▶ **YOUR ASSIGNMENT**
Beginning with the line that holds "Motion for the", retype the rest of the listing exactly, last line included.

----- DATA EXCERPT

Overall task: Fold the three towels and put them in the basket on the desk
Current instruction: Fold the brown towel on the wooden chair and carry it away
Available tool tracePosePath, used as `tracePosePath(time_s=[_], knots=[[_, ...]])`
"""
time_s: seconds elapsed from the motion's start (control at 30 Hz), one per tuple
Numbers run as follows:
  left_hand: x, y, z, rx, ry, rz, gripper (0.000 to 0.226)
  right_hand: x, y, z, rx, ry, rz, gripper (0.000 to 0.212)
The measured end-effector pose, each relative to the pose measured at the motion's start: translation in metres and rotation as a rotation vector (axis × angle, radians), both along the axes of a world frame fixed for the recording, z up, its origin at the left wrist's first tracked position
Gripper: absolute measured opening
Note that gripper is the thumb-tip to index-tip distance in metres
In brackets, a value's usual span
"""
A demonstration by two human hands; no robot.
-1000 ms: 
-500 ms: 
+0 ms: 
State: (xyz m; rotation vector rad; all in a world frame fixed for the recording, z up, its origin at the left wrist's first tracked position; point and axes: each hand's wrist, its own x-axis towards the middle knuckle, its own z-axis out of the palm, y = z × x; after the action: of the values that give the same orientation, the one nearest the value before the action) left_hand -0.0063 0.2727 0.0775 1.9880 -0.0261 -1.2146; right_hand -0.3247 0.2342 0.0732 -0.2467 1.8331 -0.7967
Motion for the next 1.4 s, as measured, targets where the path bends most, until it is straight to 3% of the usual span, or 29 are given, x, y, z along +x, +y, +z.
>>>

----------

▶ **WORKED SOLUTION**
Motion for the next 1.4 s, as measured, targets where the path bends most, until it is straight to 3% of the usual span, or 29 are given, x, y, z along +x, +y, +z.
>>>

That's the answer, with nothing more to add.